Pepper, Appetizer and gastric toner

Hispanic synonym: ají [sweet], chili [sweet], cornetilla, pebrera, picudillo, paprika, bombalón, conguito, chiltipiquín, locote, uchú, ují; the spicy: joy, chilli, lookout, Ñora, ñoro, pepper, cherry, Indies pepper.


Pepper, Appetizer and gastric toner, great for reducing diets and for diabetics

Description: Fruit of the pepper plant, herbaceous of the Solanaceae family that reaches up to 60cm in height. The fruit is usually red, green or yellow, although there are also orange, purple and even black specimens.

Properties and Indications: The peppers contain a low percentage of proteins (0.89%) and carbohydrates (4.43%), and hardly any fat (0.19%). Therefore, they provide only 27 kcal / 100 g. They contain small amounts of B vitamins, Vitamin E and all minerals.
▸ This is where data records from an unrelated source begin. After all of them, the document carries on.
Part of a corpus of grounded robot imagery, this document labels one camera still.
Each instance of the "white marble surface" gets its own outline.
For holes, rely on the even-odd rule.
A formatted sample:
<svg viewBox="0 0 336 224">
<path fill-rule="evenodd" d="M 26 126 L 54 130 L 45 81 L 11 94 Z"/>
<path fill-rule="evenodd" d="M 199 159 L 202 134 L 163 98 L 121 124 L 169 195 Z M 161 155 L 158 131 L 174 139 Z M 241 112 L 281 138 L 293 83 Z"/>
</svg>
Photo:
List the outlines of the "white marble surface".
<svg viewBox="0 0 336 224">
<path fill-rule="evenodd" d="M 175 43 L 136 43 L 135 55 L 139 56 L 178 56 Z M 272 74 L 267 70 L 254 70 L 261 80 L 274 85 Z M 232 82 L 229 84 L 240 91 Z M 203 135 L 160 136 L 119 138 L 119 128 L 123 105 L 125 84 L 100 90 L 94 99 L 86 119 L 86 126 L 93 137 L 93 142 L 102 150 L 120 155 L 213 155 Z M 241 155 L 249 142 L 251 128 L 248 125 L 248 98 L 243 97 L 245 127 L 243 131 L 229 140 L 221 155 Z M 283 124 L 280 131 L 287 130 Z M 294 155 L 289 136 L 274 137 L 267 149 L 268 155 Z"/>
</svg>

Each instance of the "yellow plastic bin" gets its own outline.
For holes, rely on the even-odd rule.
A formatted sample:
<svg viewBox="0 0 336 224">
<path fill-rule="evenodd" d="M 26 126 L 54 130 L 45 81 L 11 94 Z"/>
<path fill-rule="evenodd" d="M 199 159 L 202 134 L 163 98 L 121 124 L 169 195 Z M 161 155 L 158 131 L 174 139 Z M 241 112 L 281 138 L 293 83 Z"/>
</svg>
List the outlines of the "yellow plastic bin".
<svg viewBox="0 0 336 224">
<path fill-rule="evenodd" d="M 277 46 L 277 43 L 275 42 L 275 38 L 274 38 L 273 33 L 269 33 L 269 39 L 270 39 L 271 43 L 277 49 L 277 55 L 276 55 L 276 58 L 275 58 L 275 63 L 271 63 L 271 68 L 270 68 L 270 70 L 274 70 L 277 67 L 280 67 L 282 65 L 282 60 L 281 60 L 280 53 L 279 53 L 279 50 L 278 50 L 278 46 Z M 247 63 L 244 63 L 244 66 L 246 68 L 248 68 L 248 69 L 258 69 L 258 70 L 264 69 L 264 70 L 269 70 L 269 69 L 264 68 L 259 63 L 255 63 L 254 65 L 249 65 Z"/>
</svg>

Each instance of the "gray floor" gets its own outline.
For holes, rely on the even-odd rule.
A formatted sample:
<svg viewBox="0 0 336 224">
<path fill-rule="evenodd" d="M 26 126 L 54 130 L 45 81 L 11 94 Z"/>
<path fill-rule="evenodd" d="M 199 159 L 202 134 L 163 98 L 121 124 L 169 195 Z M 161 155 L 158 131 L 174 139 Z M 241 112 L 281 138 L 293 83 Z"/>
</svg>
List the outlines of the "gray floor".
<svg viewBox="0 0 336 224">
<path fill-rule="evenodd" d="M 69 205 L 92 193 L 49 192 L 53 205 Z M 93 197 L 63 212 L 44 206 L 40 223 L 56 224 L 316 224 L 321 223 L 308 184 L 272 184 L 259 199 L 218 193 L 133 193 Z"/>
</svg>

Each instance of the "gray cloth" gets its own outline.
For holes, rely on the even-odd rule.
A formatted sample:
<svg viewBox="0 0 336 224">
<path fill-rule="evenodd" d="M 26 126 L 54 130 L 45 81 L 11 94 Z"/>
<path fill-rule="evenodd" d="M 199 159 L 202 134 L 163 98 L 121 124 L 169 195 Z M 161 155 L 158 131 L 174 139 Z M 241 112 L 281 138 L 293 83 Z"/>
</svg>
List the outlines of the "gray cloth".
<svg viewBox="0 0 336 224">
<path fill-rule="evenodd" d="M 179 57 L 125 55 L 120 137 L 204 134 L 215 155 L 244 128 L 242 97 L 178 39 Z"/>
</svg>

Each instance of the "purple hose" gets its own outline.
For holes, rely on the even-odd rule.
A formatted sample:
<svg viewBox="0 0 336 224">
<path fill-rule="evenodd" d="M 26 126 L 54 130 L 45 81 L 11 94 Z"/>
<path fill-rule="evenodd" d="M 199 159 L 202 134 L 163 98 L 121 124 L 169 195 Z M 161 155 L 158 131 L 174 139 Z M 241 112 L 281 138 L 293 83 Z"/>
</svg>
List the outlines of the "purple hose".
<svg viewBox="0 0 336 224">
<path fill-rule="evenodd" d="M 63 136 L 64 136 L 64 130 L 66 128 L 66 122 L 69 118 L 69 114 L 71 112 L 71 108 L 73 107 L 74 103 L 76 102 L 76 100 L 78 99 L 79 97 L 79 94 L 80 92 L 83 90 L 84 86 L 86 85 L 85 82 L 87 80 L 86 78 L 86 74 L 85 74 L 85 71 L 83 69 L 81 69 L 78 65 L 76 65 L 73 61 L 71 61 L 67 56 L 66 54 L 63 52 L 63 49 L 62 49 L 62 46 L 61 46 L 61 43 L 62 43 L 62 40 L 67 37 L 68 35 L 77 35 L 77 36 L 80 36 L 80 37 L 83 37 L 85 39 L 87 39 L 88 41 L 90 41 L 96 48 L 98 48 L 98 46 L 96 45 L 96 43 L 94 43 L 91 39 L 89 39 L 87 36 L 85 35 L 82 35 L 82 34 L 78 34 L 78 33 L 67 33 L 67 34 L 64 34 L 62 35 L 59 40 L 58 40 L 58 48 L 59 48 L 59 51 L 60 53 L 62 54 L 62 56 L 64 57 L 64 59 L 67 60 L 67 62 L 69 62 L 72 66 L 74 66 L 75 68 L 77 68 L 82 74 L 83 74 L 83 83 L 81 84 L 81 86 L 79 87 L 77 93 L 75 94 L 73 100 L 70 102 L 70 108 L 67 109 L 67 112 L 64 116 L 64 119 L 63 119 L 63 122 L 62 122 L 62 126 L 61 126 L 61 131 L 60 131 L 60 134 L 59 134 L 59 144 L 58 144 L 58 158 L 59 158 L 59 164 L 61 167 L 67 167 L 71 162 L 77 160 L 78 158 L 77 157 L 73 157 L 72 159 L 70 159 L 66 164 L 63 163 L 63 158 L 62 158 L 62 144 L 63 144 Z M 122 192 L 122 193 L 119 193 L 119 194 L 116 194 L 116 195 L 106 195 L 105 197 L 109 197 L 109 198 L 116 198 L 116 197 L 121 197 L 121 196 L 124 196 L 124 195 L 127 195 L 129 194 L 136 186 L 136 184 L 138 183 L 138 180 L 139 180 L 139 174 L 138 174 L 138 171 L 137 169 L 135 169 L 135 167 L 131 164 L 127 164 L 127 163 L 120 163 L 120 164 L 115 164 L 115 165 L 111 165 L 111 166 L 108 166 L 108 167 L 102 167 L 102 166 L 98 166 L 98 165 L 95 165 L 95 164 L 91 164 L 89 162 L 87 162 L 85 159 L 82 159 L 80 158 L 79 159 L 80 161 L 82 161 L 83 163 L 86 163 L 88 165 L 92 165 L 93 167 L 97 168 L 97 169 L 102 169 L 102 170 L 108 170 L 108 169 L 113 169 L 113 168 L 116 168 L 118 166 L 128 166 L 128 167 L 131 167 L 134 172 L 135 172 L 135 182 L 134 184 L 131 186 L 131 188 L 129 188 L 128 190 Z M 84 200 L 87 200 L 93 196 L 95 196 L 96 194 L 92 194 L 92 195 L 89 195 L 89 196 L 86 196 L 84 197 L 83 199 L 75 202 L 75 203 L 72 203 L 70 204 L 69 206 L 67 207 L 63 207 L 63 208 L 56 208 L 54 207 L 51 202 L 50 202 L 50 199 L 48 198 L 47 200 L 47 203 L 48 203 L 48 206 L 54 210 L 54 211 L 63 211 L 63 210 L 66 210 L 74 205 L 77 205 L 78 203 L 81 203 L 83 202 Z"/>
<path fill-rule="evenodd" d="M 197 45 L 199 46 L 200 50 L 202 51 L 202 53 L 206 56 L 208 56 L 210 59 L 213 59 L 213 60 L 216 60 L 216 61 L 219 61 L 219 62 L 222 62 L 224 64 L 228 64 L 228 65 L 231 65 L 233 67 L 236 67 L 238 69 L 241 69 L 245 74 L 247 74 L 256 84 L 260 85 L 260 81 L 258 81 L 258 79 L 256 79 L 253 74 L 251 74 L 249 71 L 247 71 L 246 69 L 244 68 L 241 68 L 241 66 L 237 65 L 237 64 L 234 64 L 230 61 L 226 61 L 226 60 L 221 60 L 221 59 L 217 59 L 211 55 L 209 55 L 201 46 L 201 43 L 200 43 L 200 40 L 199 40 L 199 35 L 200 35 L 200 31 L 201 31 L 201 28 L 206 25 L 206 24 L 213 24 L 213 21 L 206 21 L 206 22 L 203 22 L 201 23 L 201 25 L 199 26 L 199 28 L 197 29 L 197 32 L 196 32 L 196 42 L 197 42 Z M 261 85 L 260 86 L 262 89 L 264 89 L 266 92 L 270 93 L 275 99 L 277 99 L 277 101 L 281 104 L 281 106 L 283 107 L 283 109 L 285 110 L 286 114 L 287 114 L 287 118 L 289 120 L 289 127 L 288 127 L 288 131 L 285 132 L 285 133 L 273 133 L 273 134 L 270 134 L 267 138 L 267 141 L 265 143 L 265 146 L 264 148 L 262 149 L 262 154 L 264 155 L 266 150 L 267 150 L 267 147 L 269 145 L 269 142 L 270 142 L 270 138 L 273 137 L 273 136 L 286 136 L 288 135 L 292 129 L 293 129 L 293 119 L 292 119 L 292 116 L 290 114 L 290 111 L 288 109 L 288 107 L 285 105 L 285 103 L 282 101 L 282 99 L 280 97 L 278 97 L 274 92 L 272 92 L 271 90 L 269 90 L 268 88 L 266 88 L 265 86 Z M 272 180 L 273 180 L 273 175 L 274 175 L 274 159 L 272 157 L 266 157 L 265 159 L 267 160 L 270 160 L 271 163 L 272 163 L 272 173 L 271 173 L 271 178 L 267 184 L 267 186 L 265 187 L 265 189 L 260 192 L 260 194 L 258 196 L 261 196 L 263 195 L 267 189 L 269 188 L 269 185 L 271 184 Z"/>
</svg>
But in its composition, two vitamins stand out: 

Provitamin A (beta-carotene), with 570 ER / 100 g (red pepper), which represents more than half of the daily needs of this vitamin for an adult man. In addition to beta-carotene, which is transformed into vitamin A in the body, the pepper also provides other carotenoids such as lycopene. This carotenoid is very abundant in tomato, which, although it does not transform into vitamin A, is a powerful antioxidant that protects against cancerous degeneration of cells.

Vitamin C: Red pepper provides almost four times more vitamin C than lemon or orange: with 100 g of pepper you get more than triple the RDA (recommended daily amount).

Flavonoids: Its powerful antioxidants that act as anti-inflammatory and protective of the circulatory system.

Capsacin: It is the substance responsible for itching. Sweet peppers contain it in a 0.1% portion, ten times less than hot peppers (1% or more). Low doses, like those found in sweet pepper, capsacin is an aperitif and digestive stimulant, although in high doses it is rubefacient (irritates the skin and mucous membranes).

Vegetable fiber: Contains around 2%. It contributes, together with capsacin, to the laxative action of the pepper.

The dietary applications of pepper are the following:

Stomach disorders: Due to its aperitive action, stimulating the production of gastric juices and anti-inflammatory, the pepper is suitable for those who suffer from dyspepsia (poor digestion) due to insufficient gastric juices or digestive atony.

Constipation: The pepper is a mild laxative, and also has anti-flatulent action.

Diabetes and obesity: Due to its low contribution of carbohydrates and calories, the pepper is very well tolerated by diabetics, and is suitable in the diet of the obese.

Preventive of digestive cancer: Due to its extraordinary richness in antioxidant vitamins (A and C), which protect cells from mutagenic action of carcinogenic substances, the regular consumption of peppers helps to avoid cancer, especially that of the digestive organs (stomach and colon).

Preparation of the pepper: 

Pepper skin can be indigestible for those with delicate stomachs. To remove it, it is roasted whole in the oven until the skin begins to separate, and then quickly cooled by immersing it in cold water.
Once roasted, it can be seasoned with oil, a little salt, lemon, garlic and parsley. The seeds and especially the membranes that cover them can give a bitter taste, so they should be removed.

Preparation and employment: 

Raw: When the pepper is tender, it can be served raw in a salad; in which case you have to cut it finely and chew it well. In this way, its vitamin richness is maximized.

Cooked: The healthiest way to cook it is roasted in the oven. Fried is quite indigestible due to the large amount of oil it absorbs. The pepper is part of many culinary recipes, especially for rooms and pistos (with tomato and zucchini).

Paprika: It is the powder obtained after grinding the red pepper. It can be sweet or slightly spicy. It is very rich in provitamin A, and gives a pleasant reddish tone to sauces, potatoes, rice, and various dishes; so, it is used as a healthy culinary coloring.